Megavalanche (nicknamed "Mega") is a enduro mountain bike race held annually at the Alpe d'Huez ski resort in the French Alps since 1995, and annually on the island of Réunion.

The Alps event, being the more widely publicized and famous among downhill cycling enthusiasts, starts on the glaciated summit of Pic Blanc in Huez and descends to the valley bottom at Allemond, for a total of over 2,600 vertical meters (8530 feet) and a 20 km (12 miles) distance. 

The mass-start race is known for its fast speeds and winding turns over varying terrain, with hundreds of riders descending the mountain at once. Despite the inherent dangers, officials state that injuries are modest, and that the race is less dangerous than it may seem to outsiders. The course is designed to slow the riders down around tight curves and the width of the glacier at the race's start line allows the riders to spread out.

History 
The Megavalanche race was the creation of mountain bike pioneer George Edwards, who was involved in creating some of the first downhill tracks in Europe. The first race, held in 1995, saw 400 riders in attendance. The race has been managed by Edwards since its inception, and is organized by his company, UCC. The exact route of the course may change from year to year, depending on terrain and weather conditions, taking riders between 20 minutes to over 1 hour to complete, but on average lasts 35-50 minutes.

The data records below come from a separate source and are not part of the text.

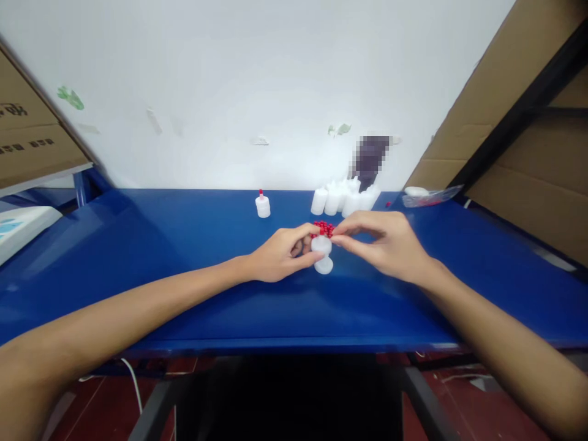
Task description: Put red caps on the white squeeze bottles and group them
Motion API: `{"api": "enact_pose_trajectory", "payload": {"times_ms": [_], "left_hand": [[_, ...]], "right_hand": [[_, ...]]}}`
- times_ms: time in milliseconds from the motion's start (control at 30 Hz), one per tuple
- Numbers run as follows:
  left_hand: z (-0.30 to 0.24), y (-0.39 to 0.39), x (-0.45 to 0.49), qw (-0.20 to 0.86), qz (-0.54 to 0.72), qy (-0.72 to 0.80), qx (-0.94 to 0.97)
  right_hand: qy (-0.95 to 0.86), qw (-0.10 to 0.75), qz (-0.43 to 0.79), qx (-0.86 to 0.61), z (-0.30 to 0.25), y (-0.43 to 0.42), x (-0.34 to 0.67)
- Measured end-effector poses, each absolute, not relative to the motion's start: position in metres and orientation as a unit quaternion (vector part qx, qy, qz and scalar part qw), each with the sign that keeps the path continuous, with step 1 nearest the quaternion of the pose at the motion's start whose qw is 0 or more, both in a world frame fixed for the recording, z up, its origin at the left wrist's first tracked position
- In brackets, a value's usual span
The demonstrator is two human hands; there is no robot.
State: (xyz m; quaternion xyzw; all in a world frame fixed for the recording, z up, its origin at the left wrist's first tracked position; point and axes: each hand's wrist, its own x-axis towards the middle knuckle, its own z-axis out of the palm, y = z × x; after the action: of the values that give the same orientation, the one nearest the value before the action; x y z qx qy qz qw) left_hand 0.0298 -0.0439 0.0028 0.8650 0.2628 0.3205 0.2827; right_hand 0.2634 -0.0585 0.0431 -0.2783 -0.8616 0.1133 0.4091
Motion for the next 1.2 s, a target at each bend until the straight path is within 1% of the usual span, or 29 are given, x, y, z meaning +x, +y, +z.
{"api": "enact_pose_trajectory", "payload": {"times_ms": [67, 133, 200, 300, 367, 533, 667, 833, 933, 1067, 1200], "left_hand": [[0.005, -0.038, 0.025, 0.246, 0.388, 0.288, 0.840], [0.010, -0.023, 0.012, 0.158, 0.480, 0.334, 0.796], [0.015, -0.004, -0.007, 0.074, 0.555, 0.386, 0.733], [0.018, 0.025, -0.040, 0.001, 0.575, 0.436, 0.692], [0.017, 0.038, -0.056, -0.002, 0.534, 0.451, 0.715], [0.010, 0.046, -0.065, 0.006, 0.467, 0.461, 0.755], [0.007, 0.046, -0.062, 0.020, 0.425, 0.467, 0.775], [0.004, 0.046, -0.063, 0.019, 0.373, 0.484, 0.791], [0.005, 0.045, -0.063, 0.024, 0.351, 0.485, 0.801], [0.007, 0.041, -0.061, 0.023, 0.326, 0.503, 0.800], [0.010, 0.037, -0.059, 0.034, 0.332, 0.512, 0.792]], "right_hand": [[-0.854, 0.420, 0.120, -0.283, 0.041, -0.058, 0.263], [-0.857, 0.413, 0.125, -0.281, 0.037, -0.057, 0.261], [-0.872, 0.386, 0.127, -0.272, 0.034, -0.058, 0.259], [-0.896, 0.332, 0.131, -0.264, 0.031, -0.059, 0.255], [-0.902, 0.315, 0.128, -0.266, 0.030, -0.059, 0.254], [-0.900, 0.327, 0.109, -0.267, 0.027, -0.056, 0.256], [-0.905, 0.286, 0.146, -0.279, 0.026, -0.055, 0.255], [-0.900, 0.265, 0.173, -0.300, 0.027, -0.055, 0.252], [-0.894, 0.256, 0.190, -0.315, 0.025, -0.053, 0.252], [-0.872, 0.272, 0.243, -0.327, 0.022, -0.048, 0.254], [-0.876, 0.261, 0.234, -0.331, 0.022, -0.047, 0.254]]}}
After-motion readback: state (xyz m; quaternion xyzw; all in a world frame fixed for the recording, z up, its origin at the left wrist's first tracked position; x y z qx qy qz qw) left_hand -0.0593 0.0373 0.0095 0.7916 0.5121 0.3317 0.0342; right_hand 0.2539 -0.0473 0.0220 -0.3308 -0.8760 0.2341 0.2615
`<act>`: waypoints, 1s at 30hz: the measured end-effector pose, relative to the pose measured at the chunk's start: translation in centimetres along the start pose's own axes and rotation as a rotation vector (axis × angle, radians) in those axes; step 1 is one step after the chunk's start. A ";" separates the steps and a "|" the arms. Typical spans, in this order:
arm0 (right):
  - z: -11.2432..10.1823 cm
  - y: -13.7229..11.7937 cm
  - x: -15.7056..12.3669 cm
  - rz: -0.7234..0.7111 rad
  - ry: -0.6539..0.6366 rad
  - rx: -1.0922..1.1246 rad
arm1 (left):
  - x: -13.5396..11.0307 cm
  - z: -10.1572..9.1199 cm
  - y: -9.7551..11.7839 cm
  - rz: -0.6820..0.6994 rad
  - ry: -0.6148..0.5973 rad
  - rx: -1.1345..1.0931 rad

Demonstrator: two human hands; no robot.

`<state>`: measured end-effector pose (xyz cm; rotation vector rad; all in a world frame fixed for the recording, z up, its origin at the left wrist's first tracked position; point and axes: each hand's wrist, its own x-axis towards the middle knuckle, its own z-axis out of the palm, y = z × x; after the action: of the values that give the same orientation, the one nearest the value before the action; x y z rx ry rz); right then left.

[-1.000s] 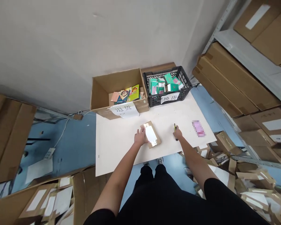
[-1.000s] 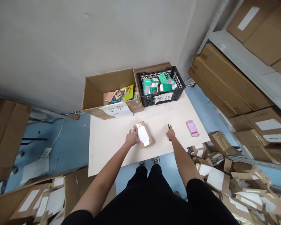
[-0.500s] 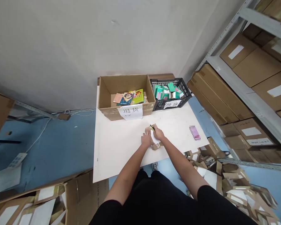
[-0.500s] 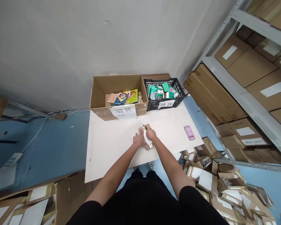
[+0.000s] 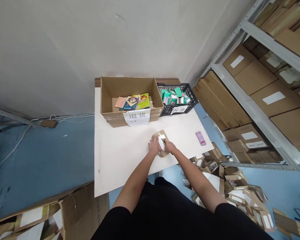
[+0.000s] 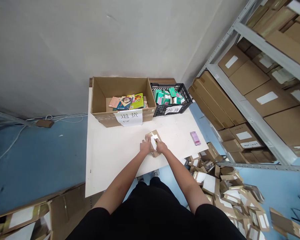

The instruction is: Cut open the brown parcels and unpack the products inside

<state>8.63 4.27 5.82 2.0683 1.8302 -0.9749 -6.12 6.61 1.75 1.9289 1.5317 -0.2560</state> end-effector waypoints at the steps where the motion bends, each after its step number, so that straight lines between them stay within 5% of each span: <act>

The 2007 race saw a significant increase in participants from outside France, likely driven by an increase in press coverage of the event. The 2013 race saw 2000 riders in attendance from over 30 countries.

On November 11, 2018, Edwards issued a statement notifying participants that the 2018 Réunion Mega race was cancelled. He stated UCC race organizers had "taken note of the prefectural orders not to authorize the organization of the event", due to the yellow vests protests taking place across France.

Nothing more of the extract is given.